Heinen-Esser beharrt darauf, sie habe dem parlamentarischen Untersuchungsausschuss zu allen Fragen, „auch zu im Kern privaten, sehr privaten Angelegenheiten“, in aller Offenheit und Transparenz Rede und Antwort gestanden und werde das auch weiter tun. Wenn ihr Fragen gestellt würden, dann beantworte sie diese, so wie im Fall der Geburtstagsrunde. „Den Vorwurf, das Parlament getäuscht zu haben, weise ich hier ganz entschieden zurück.“ Abermals beteuert die Ministerin, sich von Mallorca aus „intensiv um die Bewältigung der Herausforderungen gekümmert“ zu haben. Die Frage, ob sie an Rücktritt denke, hatte sie am Donnerstagvormittag noch verneint.

Für die Opposition ist die Sache ein Wahlkampfgeschenk. War es SPD und Grünen lange nicht gelungen, in einer breiten Öffentlichkeit mit ihrer Kritik am Flut-Krisenmanagement der schwarz-gelben Landesregierung durchzudringen, steht ihnen nun ein griffiges, empörungsförderndes Schlagwort zur Verfügung, unter dem sich beinahe nach Belieben Vorwürfe subsumieren lassen: „mallorquinisches Homeoffice“. Am Donnerstag dauerte es selbstredend nicht lange, bis Oppositionsführer Thomas Kutschaty (SPD) die neueste Wendung aufgriff. „Während Zehntausende Betroffene des Hochwassers zu diesem Zeitpunkt damit kämpften, die Folgen der Flut zu bewältigen, dinierten vier hochrangige Vertreter der Landesregierung bei einer Geburtstagsfeier und ließen es sich gut gehen.“

Der Urlaub der Umweltministerin werde zum Mallorca-Gate der Landesregierung, sagt Kutschaty, der darauf hofft, im Kopf-an-Kopf-Rennen mit Ministerpräsident Hendrik Wüst (CDU) entscheidende Punkte machen zu können. Auch die Grünen haben ein Interesse daran, die Sache möglichst lange köcheln zu lassen. Die Aussichten sind gut: Heinen-Esser soll am 22. April, also just wenn der Wahlkampfschlussspurt beginnt, ein zweites Mal vor dem Untersuchungsausschuss aussagen.

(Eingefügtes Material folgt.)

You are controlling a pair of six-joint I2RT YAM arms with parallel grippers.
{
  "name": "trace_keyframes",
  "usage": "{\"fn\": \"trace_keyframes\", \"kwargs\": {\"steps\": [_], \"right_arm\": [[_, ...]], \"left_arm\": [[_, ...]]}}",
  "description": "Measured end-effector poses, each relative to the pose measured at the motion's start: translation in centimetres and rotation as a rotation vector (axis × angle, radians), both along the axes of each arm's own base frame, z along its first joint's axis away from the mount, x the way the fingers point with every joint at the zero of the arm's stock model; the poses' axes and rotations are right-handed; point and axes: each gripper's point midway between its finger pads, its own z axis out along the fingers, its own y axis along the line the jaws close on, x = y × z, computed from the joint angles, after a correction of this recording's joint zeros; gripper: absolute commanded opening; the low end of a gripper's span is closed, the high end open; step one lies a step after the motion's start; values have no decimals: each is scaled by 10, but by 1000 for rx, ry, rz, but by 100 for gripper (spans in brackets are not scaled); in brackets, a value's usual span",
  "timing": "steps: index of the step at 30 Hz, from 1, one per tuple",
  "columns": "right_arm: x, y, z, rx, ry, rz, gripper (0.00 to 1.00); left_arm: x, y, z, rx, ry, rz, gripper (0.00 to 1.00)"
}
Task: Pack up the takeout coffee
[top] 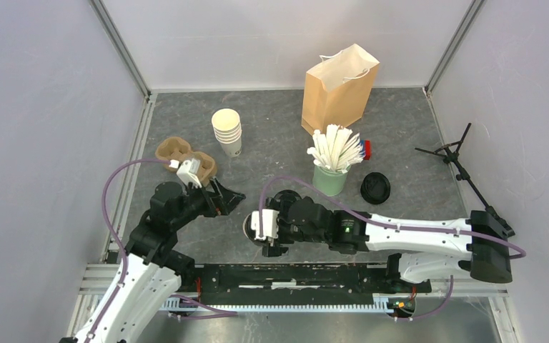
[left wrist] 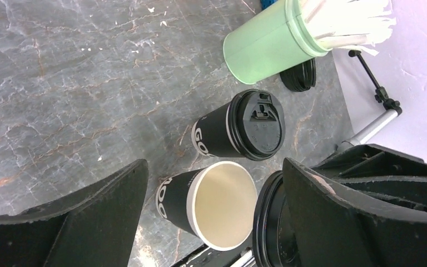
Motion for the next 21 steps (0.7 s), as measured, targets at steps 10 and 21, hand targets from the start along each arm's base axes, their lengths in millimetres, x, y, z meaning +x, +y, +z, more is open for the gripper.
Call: {"fn": "trace_keyframes", "kwargs": {"steps": [10,21], "right_arm": [[5,4,-22,-113,78,-70,95],[22,12,-25,-138,107,-130,95]], "left_arm": [[-13,3,-35,-76,84,53,89],[-17,0,-53,-109,166,65,84]]}}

Für die CDU ist die Causa „mallor­quinisches Homeoffice“ längst ein Pro­blem mit Potential zur Image-Kernschmelze. Zumal Wüst – der während der Flut noch Verkehrsminister war – auf Wahlplakaten mit dem Krisenmanager-Slogan „Machen, vorauf es ankommt“ wirbt. Erstaunlich spät hat er nun die Notbremse gezogen. Wie schnell das Ansehen von Landesregierungen erodieren kann, zeigte sich 2017 für die rot-grüne Koalition von Ministerpräsidentin Hannelore Kraft (SPD) und noch deutlicher ausgeprägt im Wahlkampf 2010 für das schwarz-gelbe Bündnis von Ministerpräsident Jürgen Rüttgers (CDU).